■ **Problem to solve**
The full listing, start to finish: write it out again exactly.
- - -
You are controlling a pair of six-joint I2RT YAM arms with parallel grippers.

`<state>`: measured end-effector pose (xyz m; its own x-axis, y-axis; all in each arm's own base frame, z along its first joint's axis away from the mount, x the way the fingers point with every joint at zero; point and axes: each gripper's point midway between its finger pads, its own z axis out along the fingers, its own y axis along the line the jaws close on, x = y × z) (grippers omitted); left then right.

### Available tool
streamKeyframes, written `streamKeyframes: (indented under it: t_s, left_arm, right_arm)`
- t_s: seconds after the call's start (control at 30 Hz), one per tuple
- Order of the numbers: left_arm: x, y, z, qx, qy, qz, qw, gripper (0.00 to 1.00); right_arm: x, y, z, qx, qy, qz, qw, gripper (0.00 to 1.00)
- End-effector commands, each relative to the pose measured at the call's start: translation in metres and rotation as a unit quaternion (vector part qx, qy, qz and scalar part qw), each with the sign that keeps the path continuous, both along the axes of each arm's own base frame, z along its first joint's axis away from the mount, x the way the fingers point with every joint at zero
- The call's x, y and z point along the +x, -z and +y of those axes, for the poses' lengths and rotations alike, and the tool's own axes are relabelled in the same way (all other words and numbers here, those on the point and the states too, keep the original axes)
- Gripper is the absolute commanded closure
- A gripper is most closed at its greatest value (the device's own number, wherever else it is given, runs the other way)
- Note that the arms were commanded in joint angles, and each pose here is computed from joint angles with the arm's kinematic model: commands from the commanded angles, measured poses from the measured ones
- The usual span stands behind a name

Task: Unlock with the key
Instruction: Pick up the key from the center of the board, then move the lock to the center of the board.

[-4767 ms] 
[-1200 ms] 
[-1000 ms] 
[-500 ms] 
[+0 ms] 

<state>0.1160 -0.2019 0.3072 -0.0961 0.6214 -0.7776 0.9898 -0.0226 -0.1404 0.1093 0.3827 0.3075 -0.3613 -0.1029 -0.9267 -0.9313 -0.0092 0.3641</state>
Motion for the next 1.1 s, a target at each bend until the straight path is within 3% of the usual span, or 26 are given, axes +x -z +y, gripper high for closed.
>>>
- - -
■ **Response box**
You are controlling a pair of six-joint I2RT YAM arms with parallel grippers.

`<state>`: measured end-effector pose (xyz m; its own x-axis, y-axis; all in each arm's own base frame, z along its first joint's axis away from the mount, x the way the fingers point with every joint at zero; point and axes: each gripper's point midway between its finger pads, its own z axis out along the fingers, its own y axis along the line the jaws close on, x = y × z) (grippers omitted); left then right.

### Available tool
streamKeyframes, written `streamKeyframes: (indented under it: t_s, left_arm, right_arm)`
- t_s: seconds after the call's start (control at 30 Hz), one per tuple
- Order of the numbers: left_arm: x, y, z, qx, qy, qz, qw, gripper (0.00 to 1.00); right_arm: x, y, z, qx, qy, qz, qw, gripper (0.00 to 1.00)
- End-effector commands, each relative to the pose measured at the call's start: translation in metres and rotation as a unit quaternion (vector part qx, qy, qz and scalar part qw), each with the sign that keeps the path continuous, both along the axes of each arm's own base frame, z along its first joint's axis away from the mount, x the way the fingers point with every joint at zero
- The call's x, y and z point along the +x, -z and +y of those axes, for the poses' lengths and rotations alike, and the tool's own axes are relabelled in the same way (all other words and numbers here, those on the point and the states too, keep the original axes)
- Gripper is the absolute commanded closure
- A gripper is most closed at its greatest value (the device's own number, wherever else it is given, runs the other way)
- Note that the arms were commanded in joint angles, and each pose here is computed from joint angles with the arm's kinematic model: commands from the commanded angles, measured poses from the measured ones
- The usual span stands behind a name

Task: Unlock with the key
Instruction: Pick up the key from the center of the board, then move the lock to the center of the board.

[-4767 ms] 
[-1200 ms] 
[-1000 ms] 
[-500 ms] 
[+0 ms] 

<state>0.1160 -0.2019 0.3072 -0.0961 0.6214 -0.7776 0.9898 -0.0226 -0.1404 0.1093 0.3827 0.3075 -0.3613 -0.1029 -0.9267 -0.9313 -0.0092 0.3641</state>
Motion for the next 1.1 s, a target at each bend until the straight path is within 3% of the usual span, or 26 are given, axes +x -z +y, gripper high for closed.
>>>

This exercise is now finished, and nothing remains to add.